E não, não é coincidência, quando você opta por fortalecer menos sua base orgânica que caciques de oligarquias antigas do país pra assegurar uma base artificial que na primeira crise te passará a perna é exatamente o que acontece.

E foi o que aconteceu em 2016, porque o limite da conciliação, avisado pelo menos desde 2006 pelo PSOL e demais membros da esquerda, ia chegar, chegou e era disso que nosso pedido de autocrítica deveria falar aqui.

Corrupção? Efeito colateral.

O neostalinismo se reforça em um ambiente onde a louvação sebastianista ao ídolo supera a necessária análise da forte figura pública e a teoria perde espaço pra hagiografia (estudo da história de santos sob o ponto de vista da fé).

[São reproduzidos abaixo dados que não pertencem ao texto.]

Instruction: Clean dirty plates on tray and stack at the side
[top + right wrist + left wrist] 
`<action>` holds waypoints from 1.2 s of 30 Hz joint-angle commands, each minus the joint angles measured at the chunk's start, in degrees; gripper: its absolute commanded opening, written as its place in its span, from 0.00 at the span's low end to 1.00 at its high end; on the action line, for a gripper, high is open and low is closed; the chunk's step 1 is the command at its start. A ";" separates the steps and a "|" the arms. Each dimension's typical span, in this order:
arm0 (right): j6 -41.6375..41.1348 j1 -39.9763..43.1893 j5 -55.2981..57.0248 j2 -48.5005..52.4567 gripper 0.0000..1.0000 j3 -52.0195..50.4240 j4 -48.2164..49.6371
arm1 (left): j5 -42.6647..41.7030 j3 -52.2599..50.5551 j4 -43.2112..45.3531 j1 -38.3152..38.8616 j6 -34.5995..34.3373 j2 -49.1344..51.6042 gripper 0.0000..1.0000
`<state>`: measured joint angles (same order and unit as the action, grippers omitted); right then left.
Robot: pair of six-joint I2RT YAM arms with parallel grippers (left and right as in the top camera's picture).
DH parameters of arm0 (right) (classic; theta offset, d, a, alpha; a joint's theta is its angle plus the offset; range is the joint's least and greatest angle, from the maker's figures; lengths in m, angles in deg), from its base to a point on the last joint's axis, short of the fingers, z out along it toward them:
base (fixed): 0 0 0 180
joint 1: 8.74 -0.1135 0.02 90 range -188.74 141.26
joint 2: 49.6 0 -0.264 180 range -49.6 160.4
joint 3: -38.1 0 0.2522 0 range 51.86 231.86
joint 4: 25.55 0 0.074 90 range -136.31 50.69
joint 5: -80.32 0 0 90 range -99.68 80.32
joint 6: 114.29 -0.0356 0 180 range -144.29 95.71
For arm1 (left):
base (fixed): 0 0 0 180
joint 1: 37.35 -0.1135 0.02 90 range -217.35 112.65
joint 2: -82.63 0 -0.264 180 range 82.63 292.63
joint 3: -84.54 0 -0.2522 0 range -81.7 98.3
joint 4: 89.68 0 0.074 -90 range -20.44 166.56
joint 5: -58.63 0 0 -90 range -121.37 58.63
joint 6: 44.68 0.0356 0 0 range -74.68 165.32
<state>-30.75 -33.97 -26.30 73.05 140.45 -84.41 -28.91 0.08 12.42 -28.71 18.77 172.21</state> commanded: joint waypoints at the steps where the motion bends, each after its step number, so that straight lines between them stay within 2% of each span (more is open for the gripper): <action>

Lula é um ser controverso, mas é o nosso ser controverso, com isso ele é de suma utilidade como força de oposição ao fascismo e um ambiente em que a unidade NA LUTA ANTIFASCISTA se faz necessária, mas isso não pode ser transformado de forma acrítica em um processo de alianças eleitorais, especialmente em um quadro de diversidade orgânica e organizacional.

Nós temos problemas sérios de divergências programáticas com o PCdoB e o PT e não são na perfumaria.

O PCdoB votou a favor do acordo EUA-Brasil de uso da base de alcântara, atacando direitos de quilombolas e indígenas, nós somos frontalmente contra e nos alinhamos com a luta dos povos originários.

O PT tem em seus governos de estado um alinhamento com o discurso da necropolítica na segurança pública, vide Rui Costa e policiais assassinos tratados como “artilheiros em frente ao gol” depois de uma chacina de gente preta.

Em 2018 o PT-RJ não apenas lançou Márcia Tiburi à governadora do estado, como além de a abandonar aos ventos fortes da canalhice ainda o fez por quadros seus apoiarem na surdina Eduardo Paes, do DEM. Quaquá ainda fez a gracinha de dizer que apoiaria o PSOL se o candidato fosse Freixo, como se ele na posição de destruidor do partido dos trabalhadores no RJ tivesse em posição de exigir qualquer cosia do partido de esquerda que mais cresceu no estado. O PT ainda usou de um artifício de confundir Chico Alencar com Lindbergh Farias como se fosse uma chapa que ajudou a eleger Flávio Bolsonaro e Arolde oliveira. E agente nem precisa falar aqui da participação do PT no empoderamento de milicianos com a filiação dos Irmãos Babu a partir da militância ligada à Benedita da Silva.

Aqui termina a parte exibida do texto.